Es conocido que Viñales y sus alrededores son el paraíso de los amantes de la fotografía y en un segundo entendí por qué; la luz, los contrastes y sombras junto al paisaje exuberante lo convierten en un lugar idílico. Este Valle situado en la provincia de Pinar del Río está rodeado de unas montañas, conocidas como mogotes, unas colinas de tierra caliza que adoptan formas redondas muy particulares cubiertas de vegetación.

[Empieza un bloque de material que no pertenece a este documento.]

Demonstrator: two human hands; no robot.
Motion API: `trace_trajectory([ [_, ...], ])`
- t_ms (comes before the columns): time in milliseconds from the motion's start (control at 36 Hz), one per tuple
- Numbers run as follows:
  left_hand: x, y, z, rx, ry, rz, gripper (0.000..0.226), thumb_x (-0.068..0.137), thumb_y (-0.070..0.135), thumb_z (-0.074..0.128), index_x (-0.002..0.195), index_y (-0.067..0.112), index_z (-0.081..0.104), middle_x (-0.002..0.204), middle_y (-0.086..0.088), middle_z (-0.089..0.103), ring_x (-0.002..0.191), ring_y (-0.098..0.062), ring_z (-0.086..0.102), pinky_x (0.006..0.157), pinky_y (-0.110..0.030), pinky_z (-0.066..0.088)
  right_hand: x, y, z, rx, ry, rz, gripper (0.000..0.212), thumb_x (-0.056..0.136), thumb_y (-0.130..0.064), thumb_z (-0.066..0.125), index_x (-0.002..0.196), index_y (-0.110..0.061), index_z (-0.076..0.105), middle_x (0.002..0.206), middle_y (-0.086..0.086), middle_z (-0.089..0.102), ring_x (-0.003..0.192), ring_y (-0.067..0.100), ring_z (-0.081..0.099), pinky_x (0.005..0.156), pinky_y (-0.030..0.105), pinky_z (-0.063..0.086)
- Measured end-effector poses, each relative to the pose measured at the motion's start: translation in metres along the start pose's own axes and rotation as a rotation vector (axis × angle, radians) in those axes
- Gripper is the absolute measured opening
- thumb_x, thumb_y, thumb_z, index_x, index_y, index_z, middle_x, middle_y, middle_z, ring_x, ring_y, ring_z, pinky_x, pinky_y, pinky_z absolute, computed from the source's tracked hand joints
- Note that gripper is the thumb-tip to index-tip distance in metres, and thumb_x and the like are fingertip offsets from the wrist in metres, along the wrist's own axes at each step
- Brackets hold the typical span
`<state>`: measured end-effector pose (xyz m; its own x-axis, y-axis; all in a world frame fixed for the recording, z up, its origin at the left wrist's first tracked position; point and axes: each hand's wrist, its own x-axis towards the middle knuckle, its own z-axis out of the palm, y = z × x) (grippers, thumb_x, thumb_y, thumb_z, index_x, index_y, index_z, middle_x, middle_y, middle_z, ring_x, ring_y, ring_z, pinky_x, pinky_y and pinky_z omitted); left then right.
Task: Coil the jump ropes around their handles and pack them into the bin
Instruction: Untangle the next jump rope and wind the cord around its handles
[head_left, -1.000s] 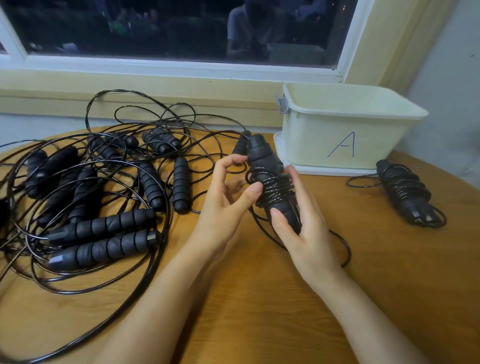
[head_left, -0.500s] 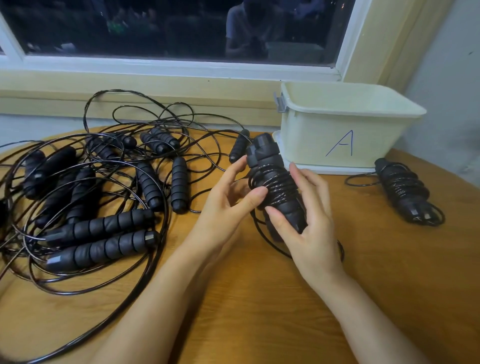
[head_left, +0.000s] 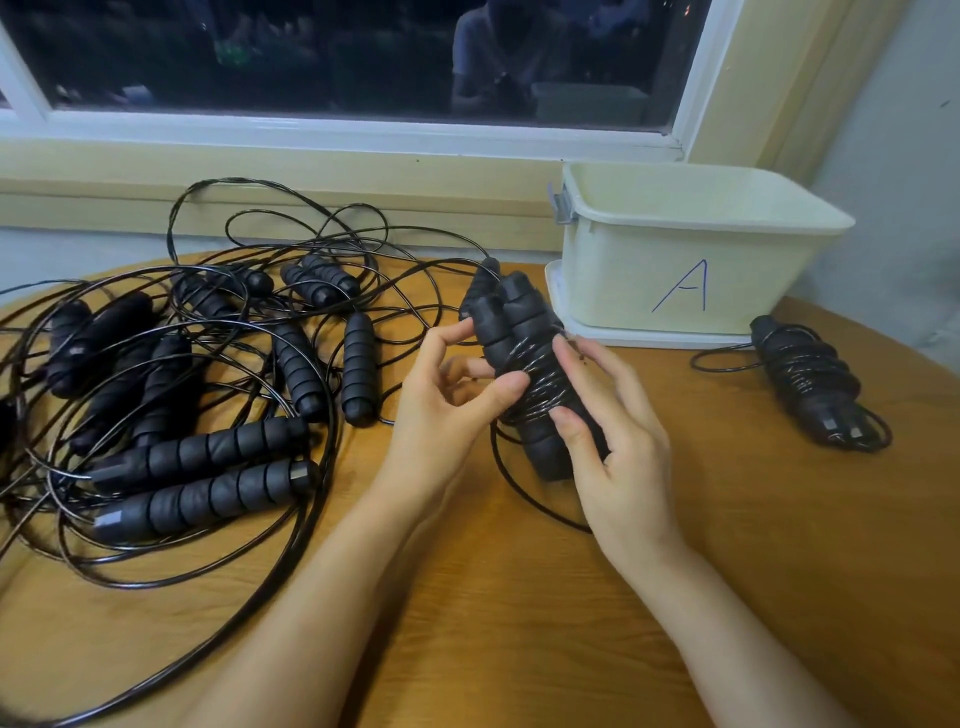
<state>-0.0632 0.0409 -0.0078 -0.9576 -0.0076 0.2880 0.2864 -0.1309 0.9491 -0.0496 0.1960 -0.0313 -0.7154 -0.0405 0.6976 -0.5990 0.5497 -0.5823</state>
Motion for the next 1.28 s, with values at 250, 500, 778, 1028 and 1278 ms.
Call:
trace_trajectory([
  [250, 0.001, -0.002, -0.001, 0.075, -0.009, 0.030, 0.056, 0.076, 0.032, 0.067, 0.130, 0.031, 0.050, 0.085, 0.006, 0.062, 0.086, -0.010, 0.064, 0.082, -0.023, 0.054, -0.003, -0.001, 0.001, -0.042, -0.144, 0.085, 0.073, 0.090, -0.053, 0.052, 0.155, -0.028, 0.028, 0.154, -0.004, 0.032, 0.136, 0.002, 0.036, 0.097, 0.004, 0.034],
  [500, 0.000, -0.003, -0.003, 0.144, -0.135, 0.054, 0.067, 0.085, 0.009, 0.069, 0.137, 0.038, 0.038, 0.097, 0.015, 0.059, 0.079, 0.006, 0.056, 0.079, -0.016, 0.050, -0.004, -0.003, 0.002, -0.204, -0.156, 0.142, 0.101, 0.074, -0.059, 0.058, 0.157, -0.026, 0.011, 0.155, -0.003, 0.026, 0.139, 0.018, 0.037, 0.092, 0.034, 0.051],
  [778, 0.000, -0.008, 0.000, 0.304, -0.166, 0.145, 0.056, 0.085, 0.033, 0.056, 0.135, 0.045, 0.032, 0.099, 0.028, 0.064, 0.096, -0.011, 0.064, 0.091, -0.024, 0.052, -0.002, -0.001, 0.002, -0.163, -0.145, 0.204, 0.102, 0.077, -0.049, 0.070, 0.158, -0.024, 0.013, 0.150, -0.004, 0.041, 0.126, 0.015, 0.050, 0.086, 0.019, 0.048],
  [1028, 0.002, -0.012, -0.003, 0.294, -0.104, 0.245, 0.056, 0.093, 0.028, 0.064, 0.141, 0.035, 0.036, 0.107, 0.008, 0.061, 0.097, 0.000, 0.058, 0.089, -0.018, 0.048, -0.004, -0.001, 0.005, 0.123, -0.095, 0.110, 0.080, 0.086, -0.031, 0.067, 0.153, -0.027, 0.023, 0.153, 0.001, 0.040, 0.140, 0.012, 0.040, 0.108, 0.016, 0.037],
  [1278, -0.001, -0.002, -0.002, 0.149, -0.232, 0.125, 0.053, 0.101, 0.032, 0.051, 0.145, 0.045, 0.025, 0.143, 0.001, 0.049, 0.129, -0.007, 0.051, 0.099, -0.024, 0.047, -0.003, -0.007, 0.004, 0.367, -0.130, 0.193, 0.078, 0.088, -0.033, 0.062, 0.154, -0.024, 0.022, 0.154, -0.002, 0.040, 0.142, 0.013, 0.039, 0.112, 0.026, 0.036],
])
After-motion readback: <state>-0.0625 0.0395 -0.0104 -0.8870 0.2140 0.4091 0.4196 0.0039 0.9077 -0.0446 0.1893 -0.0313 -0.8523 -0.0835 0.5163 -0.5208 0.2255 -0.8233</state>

El Valle de Viñales forma parte del Patrimonio de la Humanidad desde el año 1999 por ser un paisaje kárstico impresionante y conservar métodos de agricultura tradicionales sin mayores cambios.  Es una tierra muy fértil en la que se cultiva principalmente tabaco, al estilo tradicional. Y con el objetivo de conocer estas plantaciones, el martes en la mañana luego de haber completado el día previo 203 kilómetros para llegar a ese paraíso salimos a descubrir los campos de cosecha y respirar el aire cotidiano de los vecinos de este pintoresco pueblo. Para mi suerte, Irvine tenia un conocido de viajes anteriores, un amable güajiro quien nos recibió en su casa de secado de tabaco.  Ángel, procedente de una familia de moros, de quienes heredó esta tradición,  nos explicó al detalle todo el proceso de la cosecha de los famosos puros cubanos, y por supuesto que nos vendió para un par de años.

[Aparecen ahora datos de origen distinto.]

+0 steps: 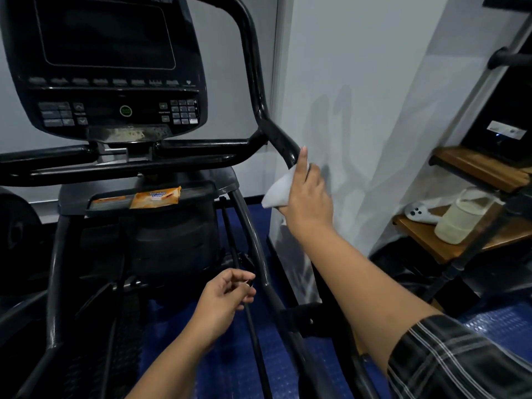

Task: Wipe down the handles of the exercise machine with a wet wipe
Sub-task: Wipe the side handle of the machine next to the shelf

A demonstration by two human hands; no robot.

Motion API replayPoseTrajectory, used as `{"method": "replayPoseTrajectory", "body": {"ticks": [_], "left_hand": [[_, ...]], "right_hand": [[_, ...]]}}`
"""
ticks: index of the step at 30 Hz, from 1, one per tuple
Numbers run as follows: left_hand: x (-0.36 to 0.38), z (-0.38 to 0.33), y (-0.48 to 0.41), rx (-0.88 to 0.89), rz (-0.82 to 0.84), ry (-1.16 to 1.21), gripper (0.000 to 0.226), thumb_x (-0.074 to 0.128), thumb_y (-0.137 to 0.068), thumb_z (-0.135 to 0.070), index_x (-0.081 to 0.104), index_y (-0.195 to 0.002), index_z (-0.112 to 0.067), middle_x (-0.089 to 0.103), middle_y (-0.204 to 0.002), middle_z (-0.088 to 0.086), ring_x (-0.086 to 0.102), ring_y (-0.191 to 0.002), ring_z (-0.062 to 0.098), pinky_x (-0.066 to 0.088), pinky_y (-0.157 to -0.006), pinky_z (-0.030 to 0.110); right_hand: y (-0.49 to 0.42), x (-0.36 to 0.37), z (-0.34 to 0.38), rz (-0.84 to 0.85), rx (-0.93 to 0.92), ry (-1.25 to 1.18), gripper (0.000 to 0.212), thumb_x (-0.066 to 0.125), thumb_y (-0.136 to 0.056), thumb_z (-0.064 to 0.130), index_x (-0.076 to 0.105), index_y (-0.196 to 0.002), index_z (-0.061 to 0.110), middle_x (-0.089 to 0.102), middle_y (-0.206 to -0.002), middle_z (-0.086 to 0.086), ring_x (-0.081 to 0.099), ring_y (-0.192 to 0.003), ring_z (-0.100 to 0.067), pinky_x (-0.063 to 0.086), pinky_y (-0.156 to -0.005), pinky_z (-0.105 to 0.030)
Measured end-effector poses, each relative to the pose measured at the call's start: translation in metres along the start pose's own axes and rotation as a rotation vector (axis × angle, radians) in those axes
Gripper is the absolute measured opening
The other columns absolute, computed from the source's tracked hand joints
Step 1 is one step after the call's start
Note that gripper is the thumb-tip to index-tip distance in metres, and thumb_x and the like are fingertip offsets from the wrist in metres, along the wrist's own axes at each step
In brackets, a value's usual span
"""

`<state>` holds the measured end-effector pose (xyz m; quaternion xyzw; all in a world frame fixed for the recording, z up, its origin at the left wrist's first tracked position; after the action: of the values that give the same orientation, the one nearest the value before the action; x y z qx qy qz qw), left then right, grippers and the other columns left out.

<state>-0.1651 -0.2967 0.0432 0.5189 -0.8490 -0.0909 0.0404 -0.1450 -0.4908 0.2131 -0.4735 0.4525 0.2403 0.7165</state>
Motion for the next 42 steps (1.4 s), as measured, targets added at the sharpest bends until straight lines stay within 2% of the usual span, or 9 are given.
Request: {"method": "replayPoseTrajectory", "body": {"ticks": [8,15,22,26,30,32,34,38,42], "left_hand": [[-0.001,-0.02,-0.028,0.019,0.024,0.01,0.017,0.056,-0.094,0.002,0.067,-0.101,-0.009,0.07,-0.078,0.004,0.064,-0.065,0.008,0.048,-0.064,0.024],[0.001,-0.025,-0.046,0.004,0.078,0.002,0.014,0.059,-0.093,-0.001,0.066,-0.101,-0.01,0.07,-0.078,0.005,0.064,-0.068,0.011,0.048,-0.063,0.022],[0.002,-0.036,-0.064,0.027,0.124,0.002,0.013,0.063,-0.091,-0.002,0.067,-0.099,-0.012,0.064,-0.075,0.004,0.063,-0.066,0.01,0.046,-0.062,0.02],[-0.006,-0.04,-0.072,0.03,0.129,0.01,0.014,0.063,-0.091,-0.001,0.067,-0.1,-0.01,0.065,-0.076,0.004,0.064,-0.067,0.01,0.047,-0.061,0.019],[-0.015,-0.035,-0.079,0.002,0.125,0.033,0.014,0.064,-0.09,-0.001,0.067,-0.1,-0.01,0.065,-0.077,0.005,0.063,-0.069,0.014,0.047,-0.063,0.023],[-0.015,-0.033,-0.082,-0.007,0.134,0.019,0.014,0.062,-0.091,-0.001,0.066,-0.1,-0.01,0.067,-0.079,0.006,0.063,-0.069,0.014,0.047,-0.064,0.024],[-0.016,-0.031,-0.085,-0.013,0.141,0.0,0.014,0.061,-0.092,-0.001,0.066,-0.101,-0.01,0.068,-0.08,0.006,0.065,-0.068,0.01,0.047,-0.065,0.023],[-0.024,-0.033,-0.092,-0.008,0.129,-0.012,0.016,0.058,-0.093,-0.001,0.067,-0.101,-0.012,0.07,-0.08,0.005,0.067,-0.07,0.012,0.048,-0.065,0.022],[-0.025,-0.035,-0.092,-0.015,0.124,0.006,0.017,0.058,-0.093,0.0,0.068,-0.1,-0.012,0.07,-0.079,0.004,0.066,-0.073,0.015,0.048,-0.065,0.024]], "right_hand": [[-0.067,-0.018,0.019,0.033,-0.022,-0.081,0.13,0.075,-0.068,0.063,-0.014,-0.154,0.022,0.04,-0.129,-0.009,0.043,-0.071,-0.021,0.034,-0.06,-0.033],[-0.045,-0.014,0.009,-0.01,-0.039,-0.27,0.116,0.077,-0.056,0.068,0.025,-0.14,0.008,0.026,-0.134,-0.01,0.036,-0.122,-0.029,0.044,-0.102,-0.041],[0.005,0.0,0.006,0.168,-0.076,-0.226,0.13,0.024,-0.06,0.097,-0.024,-0.151,0.017,-0.019,-0.161,-0.006,-0.017,-0.148,-0.02,-0.003,-0.122,-0.046],[0.008,0.0,0.009,0.302,-0.079,-0.321,0.13,0.019,-0.056,0.099,-0.032,-0.147,0.021,-0.037,-0.155,-0.003,-0.029,-0.145,-0.019,-0.007,-0.12,-0.044],[-0.012,-0.001,0.011,0.255,-0.017,-0.317,0.101,0.037,-0.087,0.072,-0.016,-0.153,0.017,-0.008,-0.161,-0.008,0.004,-0.149,-0.025,0.019,-0.118,-0.04],[-0.033,-0.005,0.008,0.132,0.028,-0.166,0.077,0.05,-0.098,0.036,0.004,-0.153,0.009,0.026,-0.148,-0.015,0.041,-0.128,-0.034,0.041,-0.094,-0.038],[-0.055,-0.01,0.009,0.085,0.087,-0.072,0.056,0.052,-0.094,0.015,0.026,-0.143,0.006,0.046,-0.128,-0.013,0.057,-0.103,-0.035,0.038,-0.071,-0.035],[-0.089,0.0,-0.001,0.227,0.238,-0.201,0.033,0.06,-0.083,0.011,0.045,-0.113,0.007,0.057,-0.095,-0.006,0.054,-0.082,-0.028,0.039,-0.066,-0.032],[-0.084,0.021,-0.007,0.526,0.409,-0.817,0.039,0.068,-0.074,0.017,0.058,-0.106,-0.002,0.069,-0.077,-0.016,0.069,-0.063,-0.03,0.059,-0.059,-0.04]]}}
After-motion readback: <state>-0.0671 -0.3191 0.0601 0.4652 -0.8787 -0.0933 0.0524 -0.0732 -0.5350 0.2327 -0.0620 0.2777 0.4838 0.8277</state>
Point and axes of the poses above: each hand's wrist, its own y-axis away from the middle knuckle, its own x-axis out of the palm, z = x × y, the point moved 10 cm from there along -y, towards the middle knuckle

Saliendo de Viñales, llegamos a la Palma en Pinar del Rio una región fundamentalmente tabacalera donde además se cultiva en menor proporción el café y la caña de azúcar. Luego de recorrer ciertos estrechos caminos no tan acondicionadas para mi bicicleta de carretera, regresamos a Viñales para comer y recoger. Como de costumbre en mis días de cubaneo, el arroz moro, fue parte de la dieta, acompañado de una ensalada de mariscos y un refrescante jugo de piña.

Con este recorrido di por completados mis kilómetros en esta hermosa Isla, mi bicicleta sufrió algunos percances mecánicos lo que me permitió al día siguiente relajarme en la playa de Santa María, darme un buen chapuzón y disfrutar un buen Coco loco a lo cubano.

“La Vives, La Amas” así como se comercializa turísticamente la experimenté. Mi primer viaje a Cuba; de gran aprendizaje cultural, social y de establecer lazos familiares, espero que sea uno de muchos.